**Assignment:**
In the entries below, print exactly the lines from the first through the one with "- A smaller", both included, and none of the pictures.

Items from a data source:
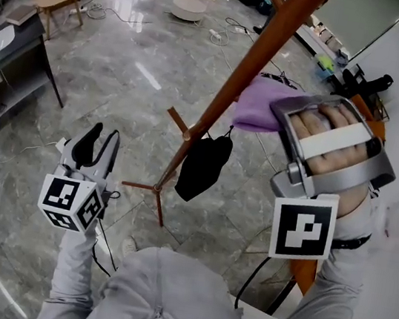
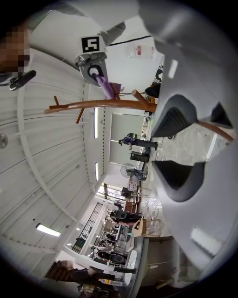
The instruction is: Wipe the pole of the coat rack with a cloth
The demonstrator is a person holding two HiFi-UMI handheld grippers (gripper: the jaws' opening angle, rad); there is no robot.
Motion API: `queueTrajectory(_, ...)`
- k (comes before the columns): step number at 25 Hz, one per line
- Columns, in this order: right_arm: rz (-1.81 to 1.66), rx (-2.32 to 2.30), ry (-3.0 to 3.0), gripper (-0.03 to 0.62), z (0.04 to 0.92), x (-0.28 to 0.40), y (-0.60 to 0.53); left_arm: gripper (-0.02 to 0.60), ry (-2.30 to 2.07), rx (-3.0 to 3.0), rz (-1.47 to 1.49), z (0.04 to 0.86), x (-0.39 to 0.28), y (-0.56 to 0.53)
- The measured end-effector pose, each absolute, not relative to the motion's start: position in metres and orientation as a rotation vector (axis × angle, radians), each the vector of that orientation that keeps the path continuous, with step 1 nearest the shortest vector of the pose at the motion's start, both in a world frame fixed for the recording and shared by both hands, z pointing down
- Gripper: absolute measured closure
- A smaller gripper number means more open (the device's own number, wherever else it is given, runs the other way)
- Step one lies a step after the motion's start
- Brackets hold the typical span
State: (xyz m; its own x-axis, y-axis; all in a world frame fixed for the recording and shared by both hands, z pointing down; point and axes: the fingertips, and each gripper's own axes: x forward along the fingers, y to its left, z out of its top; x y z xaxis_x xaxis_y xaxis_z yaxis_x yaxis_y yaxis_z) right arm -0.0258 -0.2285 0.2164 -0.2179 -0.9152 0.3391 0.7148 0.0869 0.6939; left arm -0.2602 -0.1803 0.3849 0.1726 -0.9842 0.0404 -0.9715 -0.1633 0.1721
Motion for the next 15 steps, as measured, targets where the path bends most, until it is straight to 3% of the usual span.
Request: queueTrajectory(15,-1.427,0.453,-0.99,0.536,0.2,0.055,-0.198,0.419,-1.858,2.357,-0.072,0.376,-0.226,-0.196)
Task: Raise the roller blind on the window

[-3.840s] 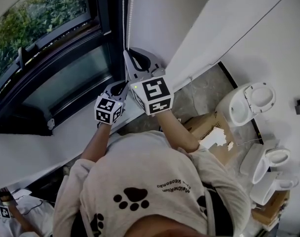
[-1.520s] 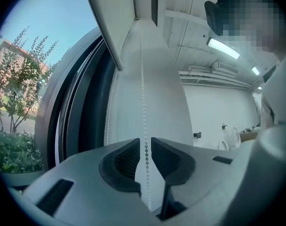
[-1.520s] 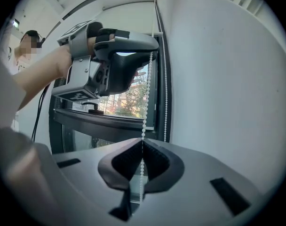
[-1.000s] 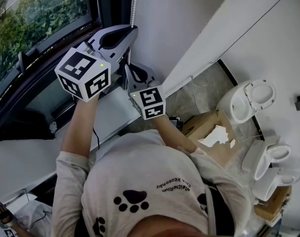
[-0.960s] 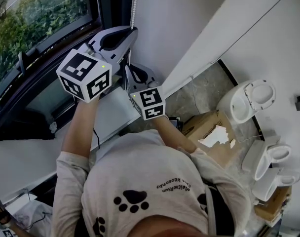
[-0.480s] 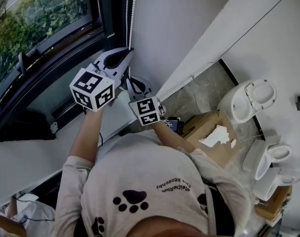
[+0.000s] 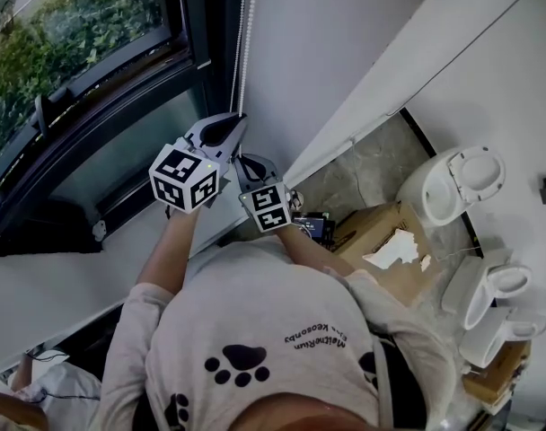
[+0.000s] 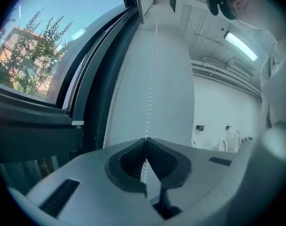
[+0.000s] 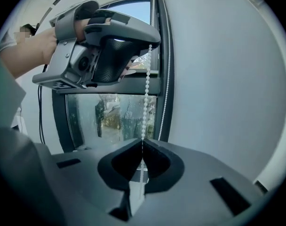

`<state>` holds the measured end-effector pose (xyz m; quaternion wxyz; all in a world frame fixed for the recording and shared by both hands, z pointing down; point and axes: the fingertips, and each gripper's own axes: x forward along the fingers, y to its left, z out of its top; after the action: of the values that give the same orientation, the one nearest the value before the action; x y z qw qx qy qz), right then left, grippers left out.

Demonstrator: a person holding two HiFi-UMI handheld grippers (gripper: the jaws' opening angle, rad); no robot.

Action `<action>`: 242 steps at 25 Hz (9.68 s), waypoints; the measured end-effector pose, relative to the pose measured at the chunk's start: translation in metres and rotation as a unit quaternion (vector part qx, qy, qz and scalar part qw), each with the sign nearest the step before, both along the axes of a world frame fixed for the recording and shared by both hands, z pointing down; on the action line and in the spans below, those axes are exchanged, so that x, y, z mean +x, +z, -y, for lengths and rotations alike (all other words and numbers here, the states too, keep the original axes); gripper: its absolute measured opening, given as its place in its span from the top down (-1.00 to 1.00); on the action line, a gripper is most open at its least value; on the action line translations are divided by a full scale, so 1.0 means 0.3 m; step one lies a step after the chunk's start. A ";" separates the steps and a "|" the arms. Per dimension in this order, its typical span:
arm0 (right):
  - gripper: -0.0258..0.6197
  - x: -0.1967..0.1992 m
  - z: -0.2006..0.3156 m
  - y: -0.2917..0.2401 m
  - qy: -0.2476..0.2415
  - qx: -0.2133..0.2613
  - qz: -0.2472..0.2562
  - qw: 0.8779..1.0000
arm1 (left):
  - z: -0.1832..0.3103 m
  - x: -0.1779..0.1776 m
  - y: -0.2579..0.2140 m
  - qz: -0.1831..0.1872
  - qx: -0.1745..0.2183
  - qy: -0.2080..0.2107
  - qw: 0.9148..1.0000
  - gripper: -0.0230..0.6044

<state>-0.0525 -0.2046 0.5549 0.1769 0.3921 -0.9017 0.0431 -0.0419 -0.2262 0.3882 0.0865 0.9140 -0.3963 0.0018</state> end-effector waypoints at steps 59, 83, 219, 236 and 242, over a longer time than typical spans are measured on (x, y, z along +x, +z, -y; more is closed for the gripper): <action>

**Written response:**
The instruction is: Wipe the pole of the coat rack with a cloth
The demonstrator is a person holding two HiFi-UMI handheld grippers (gripper: the jaws' opening angle, rad); there is no robot.
Motion API: `queueTrajectory(_, ...)`
- k (comes before the columns): step number at 25 Hz, one per line
- Columns, in this order: right_arm: rz (-1.81 to 1.66), rx (-2.32 to 2.30), ry (-3.0 to 3.0), gripper (-0.03 to 0.62), z (0.04 to 0.92), x (-0.28 to 0.40), y (-0.60 to 0.53); left_arm: gripper (-0.02 to 0.60), ry (-2.30 to 2.07), rx (-3.0 to 3.0), rz (-1.47 to 1.49), z (0.04 to 0.86), x (-0.39 to 0.28), y (-0.56 to 0.53)
- The measured end-effector pose, each absolute, not relative to the motion's start: position in metres and orientation as a rotation vector (axis × angle, radians), each the vector of that orientation that keeps the path continuous, with step 1 nearest the shortest vector of the pose at the motion's start, both in a world frame fixed for the recording and shared by both hands, z pointing down
- Gripper: absolute measured closure
- A smaller gripper number means more open (the device's own number, wherever else it is given, runs the other way)

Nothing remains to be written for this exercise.